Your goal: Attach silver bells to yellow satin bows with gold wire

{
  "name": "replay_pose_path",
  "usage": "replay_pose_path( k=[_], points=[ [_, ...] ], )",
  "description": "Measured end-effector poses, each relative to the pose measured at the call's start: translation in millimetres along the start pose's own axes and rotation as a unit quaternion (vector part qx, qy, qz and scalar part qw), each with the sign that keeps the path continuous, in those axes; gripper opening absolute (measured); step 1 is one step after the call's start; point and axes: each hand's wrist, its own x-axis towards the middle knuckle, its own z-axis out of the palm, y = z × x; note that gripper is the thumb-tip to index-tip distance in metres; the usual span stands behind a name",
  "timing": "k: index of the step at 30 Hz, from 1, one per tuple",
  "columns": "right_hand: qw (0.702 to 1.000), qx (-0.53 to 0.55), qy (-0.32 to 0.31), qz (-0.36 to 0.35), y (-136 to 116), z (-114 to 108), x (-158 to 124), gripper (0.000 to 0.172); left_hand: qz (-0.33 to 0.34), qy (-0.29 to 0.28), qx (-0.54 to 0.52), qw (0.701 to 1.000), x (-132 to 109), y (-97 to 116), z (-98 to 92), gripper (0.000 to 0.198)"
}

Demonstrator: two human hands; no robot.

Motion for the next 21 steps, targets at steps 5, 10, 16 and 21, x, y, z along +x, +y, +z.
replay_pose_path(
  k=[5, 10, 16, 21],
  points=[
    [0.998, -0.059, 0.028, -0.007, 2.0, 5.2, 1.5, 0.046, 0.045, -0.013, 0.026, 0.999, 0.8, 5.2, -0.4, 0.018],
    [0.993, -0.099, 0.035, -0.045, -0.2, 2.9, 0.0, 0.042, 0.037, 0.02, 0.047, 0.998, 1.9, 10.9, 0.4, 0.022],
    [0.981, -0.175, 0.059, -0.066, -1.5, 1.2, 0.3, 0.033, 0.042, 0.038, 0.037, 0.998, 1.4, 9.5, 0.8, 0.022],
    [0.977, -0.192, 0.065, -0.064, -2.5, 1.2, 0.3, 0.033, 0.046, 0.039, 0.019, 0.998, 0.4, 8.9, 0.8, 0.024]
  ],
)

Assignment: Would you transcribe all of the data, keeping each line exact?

Reply:
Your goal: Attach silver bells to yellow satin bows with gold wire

{
  "name": "replay_pose_path",
  "usage": "replay_pose_path( k=[_], points=[ [_, ...] ], )",
  "description": "Measured end-effector poses, each relative to the pose measured at the call's start: translation in millimetres along the start pose's own axes and rotation as a unit quaternion (vector part qx, qy, qz and scalar part qw), each with the sign that keeps the path continuous, in those axes; gripper opening absolute (measured); step 1 is one step after the call's start; point and axes: each hand's wrist, its own x-axis towards the middle knuckle, its own z-axis out of the palm, y = z × x; note that gripper is the thumb-tip to index-tip distance in metres; the usual span stands behind a name",
  "timing": "k: index of the step at 30 Hz, from 1, one per tuple",
  "columns": "right_hand: qw (0.702 to 1.000), qx (-0.53 to 0.55), qy (-0.32 to 0.31), qz (-0.36 to 0.35), y (-136 to 116), z (-114 to 108), x (-158 to 124), gripper (0.000 to 0.172); left_hand: qz (-0.33 to 0.34), qy (-0.29 to 0.28), qx (-0.54 to 0.52), qw (0.701 to 1.000), x (-132 to 109), y (-97 to 116), z (-98 to 92), gripper (0.000 to 0.198)"
}

Demonstrator: two human hands; no robot.

Motion for the next 21 steps, targets at steps 5, 10, 16 and 21, x, y, z along +x, +y, +z.
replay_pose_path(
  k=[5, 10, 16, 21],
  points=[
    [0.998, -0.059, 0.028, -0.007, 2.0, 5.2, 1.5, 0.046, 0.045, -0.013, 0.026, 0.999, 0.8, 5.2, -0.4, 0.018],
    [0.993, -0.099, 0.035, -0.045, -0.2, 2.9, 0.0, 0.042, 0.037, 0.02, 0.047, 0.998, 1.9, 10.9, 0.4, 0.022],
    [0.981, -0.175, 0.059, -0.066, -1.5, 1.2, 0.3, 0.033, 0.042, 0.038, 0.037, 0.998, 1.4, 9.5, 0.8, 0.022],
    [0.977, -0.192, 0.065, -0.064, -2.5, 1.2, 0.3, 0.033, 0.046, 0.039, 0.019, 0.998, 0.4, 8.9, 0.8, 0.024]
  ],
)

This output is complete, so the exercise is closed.